Learning to Live With Missing Quality-of-Life Data in Advanced-Stage Disease Trials

Gary W. Donaldson

Pain Research Center, Department of Anesthesiology, University of Utah, Salt Lake City, UT

Carol M. Moinpour

Southwest Oncology Group Statistical Center, Fred Hutchinson Cancer Research Center, Seattle, WA

In advanced-stage disease, palliation can be the most important objective.1 Quality-of-life (QoL) outcomes provide an intuitively reasonable way to monitor palliation from the patient’s perspective. However, patients with advanced-stage disease are often unable to complete a series of QoL assessments because of deteriorating health.2-5 This introduces a possible bias in a clinical trial because patients who are healthy enough to complete the assessments may not represent the target population.6,7

In this issue, Brown et al8 report QoL outcomes from a non–small-cell lung cancer trial comparing supportive care regimens with and without chemotherapy. The analysis of completers only was based on half the baseline sample, and the proportion of completers differed by treatment arms. Despite comprehensive descriptions of the missing data problems and sensitivity analyses designed to cope with them, considerable uncertainty remains. Uncertainty is inevitable with this degree of missing data, but a few key questions can both sharpen focus and suggest practical steps to limit the impact of missing data.

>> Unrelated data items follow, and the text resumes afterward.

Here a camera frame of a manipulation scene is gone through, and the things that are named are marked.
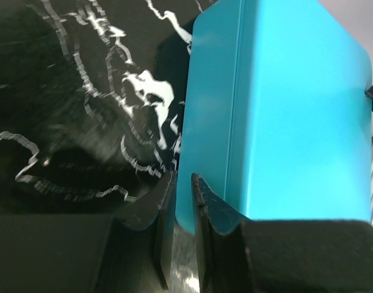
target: white wall
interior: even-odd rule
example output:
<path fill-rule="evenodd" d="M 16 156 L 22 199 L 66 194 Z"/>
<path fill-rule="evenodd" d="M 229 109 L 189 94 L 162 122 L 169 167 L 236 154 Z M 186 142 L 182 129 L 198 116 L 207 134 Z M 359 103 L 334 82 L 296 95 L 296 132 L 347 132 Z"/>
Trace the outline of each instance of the white wall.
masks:
<path fill-rule="evenodd" d="M 319 0 L 319 2 L 363 45 L 371 58 L 373 74 L 373 0 Z"/>

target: blue box
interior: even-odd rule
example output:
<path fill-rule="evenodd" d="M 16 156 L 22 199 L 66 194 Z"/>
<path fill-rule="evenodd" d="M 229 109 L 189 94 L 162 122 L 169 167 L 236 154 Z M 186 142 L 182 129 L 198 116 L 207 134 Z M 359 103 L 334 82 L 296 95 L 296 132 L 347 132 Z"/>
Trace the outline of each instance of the blue box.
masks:
<path fill-rule="evenodd" d="M 194 24 L 176 218 L 200 173 L 251 219 L 371 219 L 366 51 L 315 0 L 220 0 Z"/>

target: black marble surface
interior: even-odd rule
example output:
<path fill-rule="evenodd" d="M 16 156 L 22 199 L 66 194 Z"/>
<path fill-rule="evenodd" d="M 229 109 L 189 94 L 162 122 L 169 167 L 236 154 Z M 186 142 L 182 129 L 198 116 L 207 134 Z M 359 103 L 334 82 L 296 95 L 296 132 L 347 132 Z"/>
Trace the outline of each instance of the black marble surface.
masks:
<path fill-rule="evenodd" d="M 213 2 L 0 1 L 0 214 L 112 212 L 174 170 Z"/>

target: blue rectangular block
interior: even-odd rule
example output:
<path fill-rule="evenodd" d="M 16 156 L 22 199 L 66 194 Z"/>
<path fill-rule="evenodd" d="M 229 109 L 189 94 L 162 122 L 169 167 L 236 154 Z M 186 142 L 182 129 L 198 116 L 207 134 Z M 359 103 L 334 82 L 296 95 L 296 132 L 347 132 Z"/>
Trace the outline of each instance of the blue rectangular block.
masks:
<path fill-rule="evenodd" d="M 190 177 L 251 219 L 370 220 L 366 51 L 316 0 L 220 0 L 194 25 L 176 217 Z"/>

MISSING DATA: NONIGNORABLE OR IGNORABLE?

Most clinical trials that include QoL assessments encounter some degree of missing data. Although small amounts of incidental missing data may be essentially harmless, a substantial amount of missing data can have two major impacts. At a minimum, the missing data will result in wider confidence intervals and reduced power. The larger issue is the likelihood that missing data closely linked to patients’ health and QoL may result in bias. For example, QoL in progressive disease may deteriorate more rapidly as the disease worsens, so that patients with poorer QoL at study entry may worsen more rapidly, and therefore drop out earlier, than patients with better QoL at study entry. This mechanism affects inferences about how QoL changes in the trial. This is the intuition motivating the recognition that so-called nonignorable missing data mechanisms demand special analytic approaches.

The question of whether missing data can be ignored (ignorability) hinges on whether the missing data mechanism can be considered missing at random (MAR) in a particular technical sense. Data are considered MAR if missing values occur exclusively as a function of observed measures (eg, background covariates such as age or disease stage, previously assessed QoL). Slightly more formally, data are MAR if Pr(missing | measured values, unmeasured values) = Pr(missing | measured values), where Pr denotes conditional probability. Unmeasured values include not just missing observations on the QoL outcome itself, but also failure to capture other relevant observable or unobservable variables (eg, true underlying health states or changes, time before death, overlooked predictors). An MAR mechanism can be ignored for a likelihood-based (or Bayesian) analysis that properly incorporates the measured values as covariates or strata.10 Practically, this suggests that standard analysis techniques, such as many mixed-effects models, can give the correct estimates despite the missing data. (Older approaches, such as multivariate analysis of variance, require complete longitudinal cases and the much stronger assumption that observations are missing completely at random, a special case of MAR.) When the mechanism depends on unmeasured values, the data are not MAR, the analysis must model the nonignorable missing data mechanism, and uncertainty in selecting the correct model is high.

IS THERE A PRAGMATIC ANALYSIS STRATEGY THAT CAN WORK DESPITE ALL THIS UNCERTAINTY?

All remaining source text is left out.